'American Idol's Clay Aiken Is Running For Congress – Again
American Idol star Clay Aiken announced he is running for a Congress. Aiken, 43, is hoping to replace Rep. David Price (D-NC) who announced his retirement in October after representing the district since 1997. Aiken would become the first out LGBTQ+ official elected to Congress from the South according to at least one historian.
“The people in the Triangle gave me the platform that I have, and I ‘wanna use it to give back to them,” Aiken told The News & Observer in a written statement. “I want to be a loud voice for the Triangle when I get to Congress, I will tell you that.
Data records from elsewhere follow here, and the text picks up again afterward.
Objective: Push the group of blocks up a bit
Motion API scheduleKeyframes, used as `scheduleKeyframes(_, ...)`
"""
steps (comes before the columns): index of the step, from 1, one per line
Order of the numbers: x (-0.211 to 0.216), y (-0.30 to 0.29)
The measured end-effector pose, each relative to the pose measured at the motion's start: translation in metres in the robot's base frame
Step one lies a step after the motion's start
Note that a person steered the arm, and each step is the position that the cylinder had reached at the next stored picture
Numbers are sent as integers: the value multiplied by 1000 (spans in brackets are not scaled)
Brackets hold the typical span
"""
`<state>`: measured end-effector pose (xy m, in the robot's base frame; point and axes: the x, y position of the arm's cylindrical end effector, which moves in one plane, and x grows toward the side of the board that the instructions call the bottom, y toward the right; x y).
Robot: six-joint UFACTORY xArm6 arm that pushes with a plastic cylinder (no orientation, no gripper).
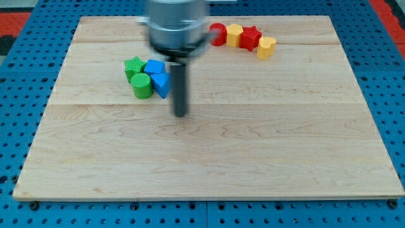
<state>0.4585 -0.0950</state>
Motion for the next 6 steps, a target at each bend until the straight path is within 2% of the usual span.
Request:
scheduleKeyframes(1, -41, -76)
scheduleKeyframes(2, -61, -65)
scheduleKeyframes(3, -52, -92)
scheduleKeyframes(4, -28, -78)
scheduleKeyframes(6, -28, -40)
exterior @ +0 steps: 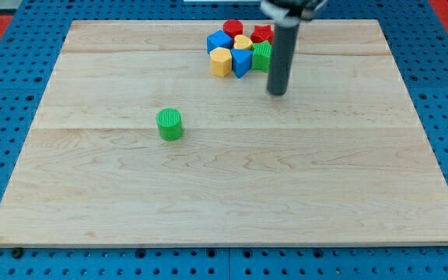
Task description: Push the green circle into the group of blocks
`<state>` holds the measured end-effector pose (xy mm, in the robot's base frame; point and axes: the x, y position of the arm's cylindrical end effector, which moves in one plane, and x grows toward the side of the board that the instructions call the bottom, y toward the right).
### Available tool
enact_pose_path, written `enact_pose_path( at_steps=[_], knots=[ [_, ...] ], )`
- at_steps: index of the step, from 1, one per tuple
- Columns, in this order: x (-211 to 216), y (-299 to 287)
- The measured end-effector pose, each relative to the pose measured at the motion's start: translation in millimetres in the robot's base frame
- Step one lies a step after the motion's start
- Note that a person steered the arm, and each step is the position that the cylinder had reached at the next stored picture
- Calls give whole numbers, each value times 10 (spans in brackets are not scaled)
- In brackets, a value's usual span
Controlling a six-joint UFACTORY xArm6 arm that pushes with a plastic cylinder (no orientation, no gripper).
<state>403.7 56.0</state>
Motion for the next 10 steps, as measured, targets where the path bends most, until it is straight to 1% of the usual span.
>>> enact_pose_path(
  at_steps=[1,2,3,4,5,6,7,8,9,10],
  knots=[
    [399,-968],
    [530,-1490],
    [450,-1825],
    [758,-2151],
    [816,-2735],
    [578,-2843],
    [427,-2737],
    [428,-2428],
    [441,-2317],
    [338,-2057]
  ],
)
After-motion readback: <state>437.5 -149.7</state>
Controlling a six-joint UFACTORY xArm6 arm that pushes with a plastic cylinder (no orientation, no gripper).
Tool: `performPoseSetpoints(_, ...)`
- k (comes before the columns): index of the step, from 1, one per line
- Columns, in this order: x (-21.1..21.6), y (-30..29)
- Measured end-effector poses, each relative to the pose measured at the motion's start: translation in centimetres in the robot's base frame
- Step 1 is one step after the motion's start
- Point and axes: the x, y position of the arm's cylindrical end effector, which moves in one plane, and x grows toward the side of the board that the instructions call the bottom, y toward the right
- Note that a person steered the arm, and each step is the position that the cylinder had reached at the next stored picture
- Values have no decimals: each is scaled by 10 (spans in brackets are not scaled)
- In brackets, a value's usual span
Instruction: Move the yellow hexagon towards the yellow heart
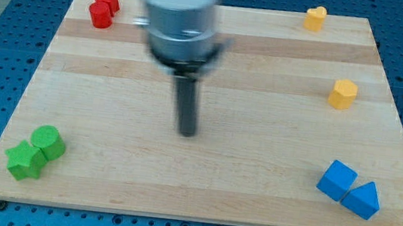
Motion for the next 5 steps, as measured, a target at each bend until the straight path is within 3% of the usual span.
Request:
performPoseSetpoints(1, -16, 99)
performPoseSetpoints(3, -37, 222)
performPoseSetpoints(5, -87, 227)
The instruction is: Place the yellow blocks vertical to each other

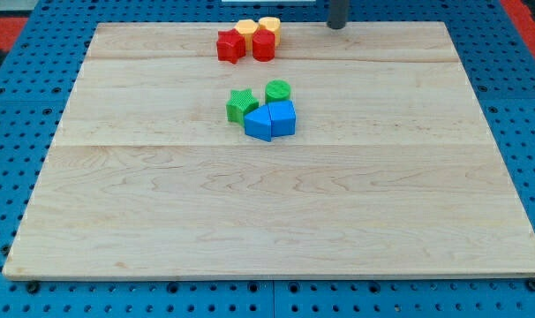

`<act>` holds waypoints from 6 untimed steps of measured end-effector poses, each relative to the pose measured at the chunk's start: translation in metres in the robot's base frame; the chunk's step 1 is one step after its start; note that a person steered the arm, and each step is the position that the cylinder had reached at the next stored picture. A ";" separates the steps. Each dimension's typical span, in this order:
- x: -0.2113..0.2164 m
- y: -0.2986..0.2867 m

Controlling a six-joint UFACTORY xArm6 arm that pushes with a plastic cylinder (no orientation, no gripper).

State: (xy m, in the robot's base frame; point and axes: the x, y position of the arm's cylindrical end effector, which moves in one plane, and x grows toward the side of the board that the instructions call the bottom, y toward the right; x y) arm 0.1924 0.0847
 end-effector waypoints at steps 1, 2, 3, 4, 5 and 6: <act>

And we need a big voice.”
“There has never been an out lesbian, gay, bisexual or trans congressperson elected, from the South, in U.S. history,” Andrew Reynolds, a former University of North Carolina political scientist who now teaches at Princeton University, told the News & Observer.
Aiken credited Price with initially inspiring his interest in politics, and said it would be an honor to replace him.
“One of my first experiences in politics and government was asking Congressman Price to speak to my eighth grade class – an invitation he graciously accepted,” Aiken posted to his website. “He is a legendary legislator who has delivered for the Triangle for over 30 years, and he leaves big shoes to fill. I’d be honored to take his place.”
The singing star said he will focus his campaign on “some basic stuff,” such as climate change, systemic racism, universal health care access, voting and abortion rights, and more.
“This is some basic stuff I’m talking about here,” Aiken told the News & Observer. “Basic things that should be done – stuff that must be done – a lot of stuff that could have been done already if politicians would get off of Twitter and get off their asses and actually do what we sent them there to do.”
The district is considered a safe district for Democrats, and the winner of the May primary is expected to sail to an easy victory in November’s general election. This is Aiken’s second run for Congress. He won a Democratic primary for a different district in the House of Representatives back in 2014 after his challenger died mid-campaign, but lost in the general election to Republican Renee Ellmers.